Crocanthes perigrapta

Scientific classification
- Kingdom: Animalia
- Phylum: Arthropoda
- Clade: Pancrustacea
- Class: Insecta
- Order: Lepidoptera
- Family: Lecithoceridae
- Genus: Crocanthes
- Species: C. perigrapta
- Binomial name: Crocanthes perigrapta Meyrick, 1904

= Crocanthes perigrapta =

- Genus: Crocanthes
- Species: perigrapta
- Authority: Meyrick, 1904

Species of moth

Crocanthes perigrapta is a moth in the family Lecithoceridae. It was described by Edward Meyrick in 1904. It is found in Australia, where it has been recorded from Queensland, New South Wales and South Australia.

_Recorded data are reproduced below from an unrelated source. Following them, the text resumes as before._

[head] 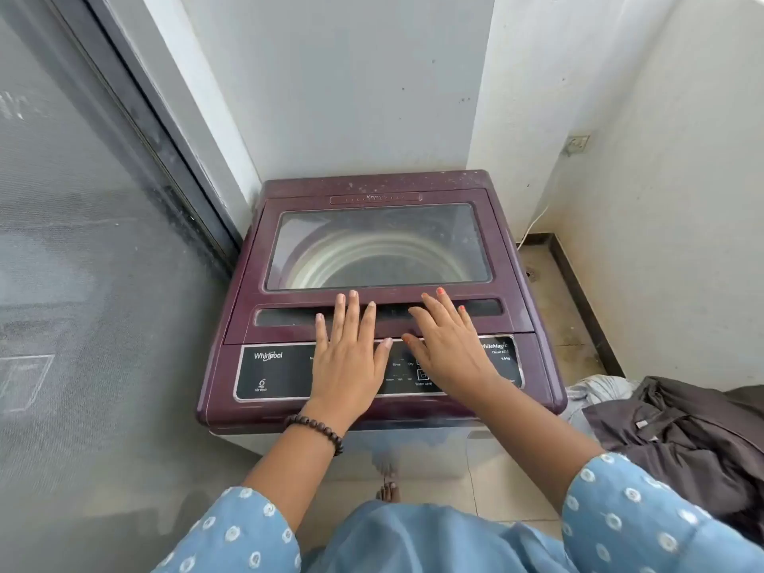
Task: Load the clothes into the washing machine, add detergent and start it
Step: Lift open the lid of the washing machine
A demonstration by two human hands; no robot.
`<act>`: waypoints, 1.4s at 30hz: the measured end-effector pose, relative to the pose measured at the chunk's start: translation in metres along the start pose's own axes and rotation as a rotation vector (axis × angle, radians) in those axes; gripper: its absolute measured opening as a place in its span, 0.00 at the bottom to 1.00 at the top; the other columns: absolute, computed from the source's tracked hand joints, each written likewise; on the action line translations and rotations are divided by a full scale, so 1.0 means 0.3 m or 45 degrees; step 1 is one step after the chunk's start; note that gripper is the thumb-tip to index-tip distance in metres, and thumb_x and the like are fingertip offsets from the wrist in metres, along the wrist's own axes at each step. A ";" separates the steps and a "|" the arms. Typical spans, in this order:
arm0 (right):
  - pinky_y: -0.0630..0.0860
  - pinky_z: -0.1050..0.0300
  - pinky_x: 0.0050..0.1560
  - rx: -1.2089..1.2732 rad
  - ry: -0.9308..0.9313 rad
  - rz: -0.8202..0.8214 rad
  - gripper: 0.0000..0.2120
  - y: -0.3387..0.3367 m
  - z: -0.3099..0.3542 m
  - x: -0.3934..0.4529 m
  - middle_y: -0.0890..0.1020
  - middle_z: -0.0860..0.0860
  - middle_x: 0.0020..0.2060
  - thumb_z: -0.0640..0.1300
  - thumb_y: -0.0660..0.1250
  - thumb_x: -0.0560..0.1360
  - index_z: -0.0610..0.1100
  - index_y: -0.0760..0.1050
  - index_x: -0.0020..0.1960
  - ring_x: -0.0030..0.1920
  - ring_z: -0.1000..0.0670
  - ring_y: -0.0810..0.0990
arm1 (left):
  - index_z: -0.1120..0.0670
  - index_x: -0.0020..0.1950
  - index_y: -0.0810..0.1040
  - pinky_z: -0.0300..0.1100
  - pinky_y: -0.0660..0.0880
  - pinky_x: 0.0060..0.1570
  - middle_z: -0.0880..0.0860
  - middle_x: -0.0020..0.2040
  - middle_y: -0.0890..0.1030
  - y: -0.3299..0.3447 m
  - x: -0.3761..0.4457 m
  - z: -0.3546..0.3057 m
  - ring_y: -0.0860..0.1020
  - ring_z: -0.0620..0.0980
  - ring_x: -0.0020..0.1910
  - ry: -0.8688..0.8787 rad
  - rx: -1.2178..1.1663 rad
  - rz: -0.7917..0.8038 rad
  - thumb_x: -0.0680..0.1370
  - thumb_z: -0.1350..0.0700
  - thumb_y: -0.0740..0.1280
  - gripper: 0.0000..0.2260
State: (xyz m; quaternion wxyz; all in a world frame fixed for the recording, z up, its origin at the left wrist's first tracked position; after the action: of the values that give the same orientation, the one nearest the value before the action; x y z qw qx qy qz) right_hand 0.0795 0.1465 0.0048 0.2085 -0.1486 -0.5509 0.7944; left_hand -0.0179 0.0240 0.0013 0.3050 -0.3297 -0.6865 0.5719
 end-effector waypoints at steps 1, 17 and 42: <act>0.54 0.41 0.75 0.002 -0.005 0.001 0.22 0.008 0.000 0.001 0.65 0.45 0.75 0.53 0.57 0.83 0.43 0.66 0.73 0.79 0.42 0.51 | 0.54 0.81 0.54 0.56 0.40 0.76 0.56 0.82 0.49 -0.002 -0.003 0.001 0.43 0.54 0.80 -0.018 0.010 0.035 0.80 0.39 0.37 0.33; 0.65 0.46 0.67 -0.184 0.055 0.109 0.19 0.057 0.007 0.088 0.80 0.46 0.55 0.55 0.55 0.82 0.42 0.76 0.60 0.59 0.43 0.77 | 0.53 0.77 0.64 0.56 0.53 0.77 0.50 0.73 0.71 0.035 0.082 0.055 0.64 0.50 0.75 0.024 0.016 0.225 0.85 0.43 0.50 0.24; 0.72 0.48 0.53 -0.338 -0.156 -0.410 0.28 -0.284 0.070 0.192 0.78 0.50 0.46 0.65 0.46 0.78 0.46 0.77 0.52 0.48 0.45 0.78 | 0.52 0.48 0.76 0.52 0.66 0.59 0.49 0.43 0.78 -0.284 0.244 0.041 0.75 0.51 0.45 0.204 0.148 -0.498 0.83 0.41 0.47 0.23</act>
State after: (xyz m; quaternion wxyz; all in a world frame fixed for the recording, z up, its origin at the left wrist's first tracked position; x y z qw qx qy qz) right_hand 0.0340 0.1840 0.0915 0.2773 -0.0364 -0.6790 0.6788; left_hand -0.0802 0.0646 0.0862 0.4823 -0.2164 -0.6767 0.5125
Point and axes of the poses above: each hand's wrist, its own x-axis towards the middle knuckle, its own y-axis out of the palm, z = x × y, the point moved 3 cm from there along x, towards the middle knuckle
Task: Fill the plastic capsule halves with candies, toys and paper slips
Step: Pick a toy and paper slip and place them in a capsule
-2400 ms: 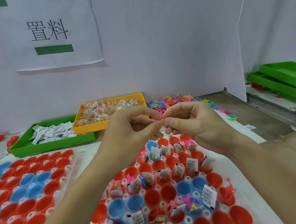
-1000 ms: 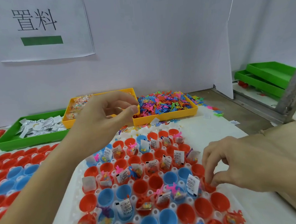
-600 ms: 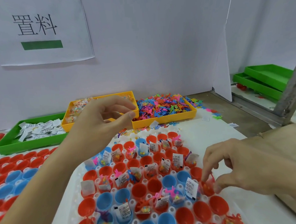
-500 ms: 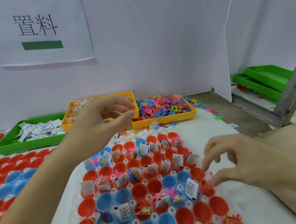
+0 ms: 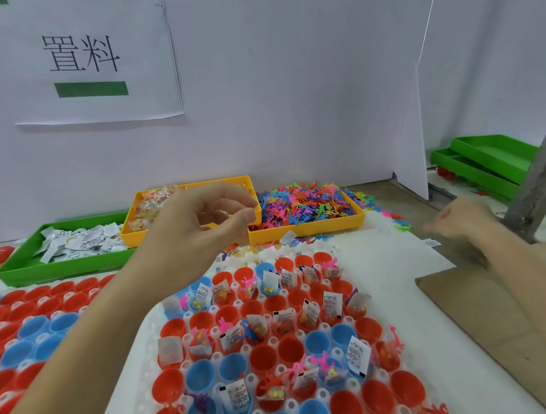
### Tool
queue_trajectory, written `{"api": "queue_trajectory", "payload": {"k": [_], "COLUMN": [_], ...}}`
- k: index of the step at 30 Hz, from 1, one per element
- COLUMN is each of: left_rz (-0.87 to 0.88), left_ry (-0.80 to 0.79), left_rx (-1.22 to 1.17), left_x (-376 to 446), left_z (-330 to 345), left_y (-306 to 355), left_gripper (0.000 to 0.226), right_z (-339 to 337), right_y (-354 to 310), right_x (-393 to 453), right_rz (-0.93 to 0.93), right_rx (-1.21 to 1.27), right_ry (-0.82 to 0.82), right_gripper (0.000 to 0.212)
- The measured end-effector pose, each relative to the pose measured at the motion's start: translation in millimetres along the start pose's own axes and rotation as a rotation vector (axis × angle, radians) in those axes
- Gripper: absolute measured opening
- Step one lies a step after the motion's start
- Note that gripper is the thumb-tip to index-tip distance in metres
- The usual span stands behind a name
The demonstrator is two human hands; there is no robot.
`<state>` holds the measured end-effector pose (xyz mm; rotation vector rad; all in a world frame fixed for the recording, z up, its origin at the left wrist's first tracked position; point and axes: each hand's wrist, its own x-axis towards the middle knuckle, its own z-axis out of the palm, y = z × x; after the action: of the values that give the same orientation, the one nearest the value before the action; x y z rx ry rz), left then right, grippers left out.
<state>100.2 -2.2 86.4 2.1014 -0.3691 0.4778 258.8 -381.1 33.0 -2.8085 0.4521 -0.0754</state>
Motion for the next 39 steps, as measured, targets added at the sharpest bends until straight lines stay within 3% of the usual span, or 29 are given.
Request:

The wingspan is 12–14 mm. The forewings are ochreous yellow with a blackish costal streak from the base to the middle and sometimes a dark fuscous subdorsal dot at one-fourth. There is a blackish inwards-curved line from three-fourths of the costa to four-fifths of the dorsum, somewhat produced posteriorly on the costa. There is also a black line along the termen. The hindwings are grey, more or less suffused with pale yellowish, the apical fourth forming a more or less defined pale yellowish band, the terminal edge dark grey or blackish, sometimes with a dark grey discal spot.